* TASK INSTRUCTIONS: Print out the full material below, exact in every line, with no images included.

• • • •

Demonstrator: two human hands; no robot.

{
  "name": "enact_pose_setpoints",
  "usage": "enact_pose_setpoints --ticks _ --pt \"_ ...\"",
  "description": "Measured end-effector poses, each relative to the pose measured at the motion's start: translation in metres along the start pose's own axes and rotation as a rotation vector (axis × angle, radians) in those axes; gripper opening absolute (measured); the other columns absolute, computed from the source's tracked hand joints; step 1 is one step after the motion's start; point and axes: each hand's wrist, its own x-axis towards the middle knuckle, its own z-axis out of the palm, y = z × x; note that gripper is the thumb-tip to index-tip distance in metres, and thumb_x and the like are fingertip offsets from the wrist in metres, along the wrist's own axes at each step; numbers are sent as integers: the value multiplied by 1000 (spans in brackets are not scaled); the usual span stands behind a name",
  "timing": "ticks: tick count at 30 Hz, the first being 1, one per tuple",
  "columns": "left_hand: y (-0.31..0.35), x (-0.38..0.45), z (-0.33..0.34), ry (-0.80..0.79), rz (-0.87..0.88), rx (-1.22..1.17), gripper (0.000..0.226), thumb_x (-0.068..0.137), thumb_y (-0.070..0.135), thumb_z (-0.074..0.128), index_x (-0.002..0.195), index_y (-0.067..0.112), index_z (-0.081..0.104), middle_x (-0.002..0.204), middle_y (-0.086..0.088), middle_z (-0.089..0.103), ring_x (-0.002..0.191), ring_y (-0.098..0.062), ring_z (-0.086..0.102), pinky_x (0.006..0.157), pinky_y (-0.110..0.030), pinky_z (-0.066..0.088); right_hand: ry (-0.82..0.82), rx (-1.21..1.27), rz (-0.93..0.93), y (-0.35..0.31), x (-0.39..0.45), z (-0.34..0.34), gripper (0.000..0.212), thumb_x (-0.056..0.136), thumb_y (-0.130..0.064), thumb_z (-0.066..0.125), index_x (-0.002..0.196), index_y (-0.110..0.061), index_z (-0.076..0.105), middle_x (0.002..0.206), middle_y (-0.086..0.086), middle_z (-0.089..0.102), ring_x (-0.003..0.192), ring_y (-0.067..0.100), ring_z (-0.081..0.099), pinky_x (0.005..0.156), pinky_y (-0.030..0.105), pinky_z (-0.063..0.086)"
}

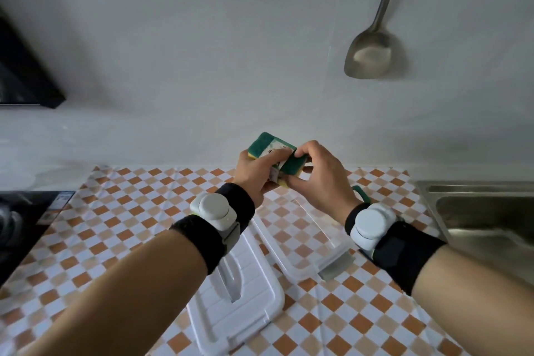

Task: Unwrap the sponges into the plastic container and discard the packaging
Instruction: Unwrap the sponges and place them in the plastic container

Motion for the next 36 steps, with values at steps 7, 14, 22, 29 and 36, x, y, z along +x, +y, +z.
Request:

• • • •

* PROBLEM SOLUTION:
Demonstrator: two human hands; no robot.

{
  "name": "enact_pose_setpoints",
  "usage": "enact_pose_setpoints --ticks _ --pt \"_ ...\"",
  "description": "Measured end-effector poses, each relative to the pose measured at the motion's start: translation in metres along the start pose's own axes and rotation as a rotation vector (axis × angle, radians) in those axes; gripper opening absolute (measured); the other columns absolute, computed from the source's tracked hand joints; step 1 is one step after the motion's start; point and axes: each hand's wrist, its own x-axis towards the middle knuckle, its own z-axis out of the palm, y = z × x; note that gripper is the thumb-tip to index-tip distance in metres, and thumb_x and the like are fingertip offsets from the wrist in metres, along the wrist's own axes at each step; numbers are sent as integers: the value multiplied by 1000 (spans in brackets are not scaled); the usual span stands behind a name",
  "timing": "ticks: tick count at 30 Hz, the first being 1, one per tuple",
  "columns": "left_hand: y (-0.31..0.35), x (-0.38..0.45), z (-0.33..0.34), ry (-0.80..0.79), rz (-0.87..0.88), rx (-1.22..1.17), gripper (0.000..0.226), thumb_x (-0.068..0.137), thumb_y (-0.070..0.135), thumb_z (-0.074..0.128), index_x (-0.002..0.195), index_y (-0.067..0.112), index_z (-0.081..0.104), middle_x (-0.002..0.204), middle_y (-0.086..0.088), middle_z (-0.089..0.103), ring_x (-0.002..0.191), ring_y (-0.098..0.062), ring_z (-0.086..0.102), pinky_x (0.006..0.157), pinky_y (-0.110..0.030), pinky_z (-0.066..0.088); right_hand: ry (-0.82..0.82), rx (-1.21..1.27), rz (-0.93..0.93), y (-0.35..0.31), x (-0.39..0.45), z (-0.34..0.34), gripper (0.000..0.212), thumb_x (-0.056..0.136), thumb_y (-0.130..0.064), thumb_z (-0.066..0.125), index_x (-0.002..0.196), index_y (-0.110..0.061), index_z (-0.076..0.105), middle_x (0.002..0.206), middle_y (-0.086..0.086), middle_z (-0.089..0.102), ring_x (-0.003..0.192), ring_y (-0.067..0.100), ring_z (-0.081..0.099), pinky_x (0.005..0.156), pinky_y (-0.030..0.105), pinky_z (-0.063..0.086)"
}


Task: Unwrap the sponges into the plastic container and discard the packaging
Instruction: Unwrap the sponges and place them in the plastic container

Motion for the next 36 steps, with values at steps 7, 14, 22, 29 and 36, x, y, z along +x, +y, +z.
Request:

That wraps up the exercise.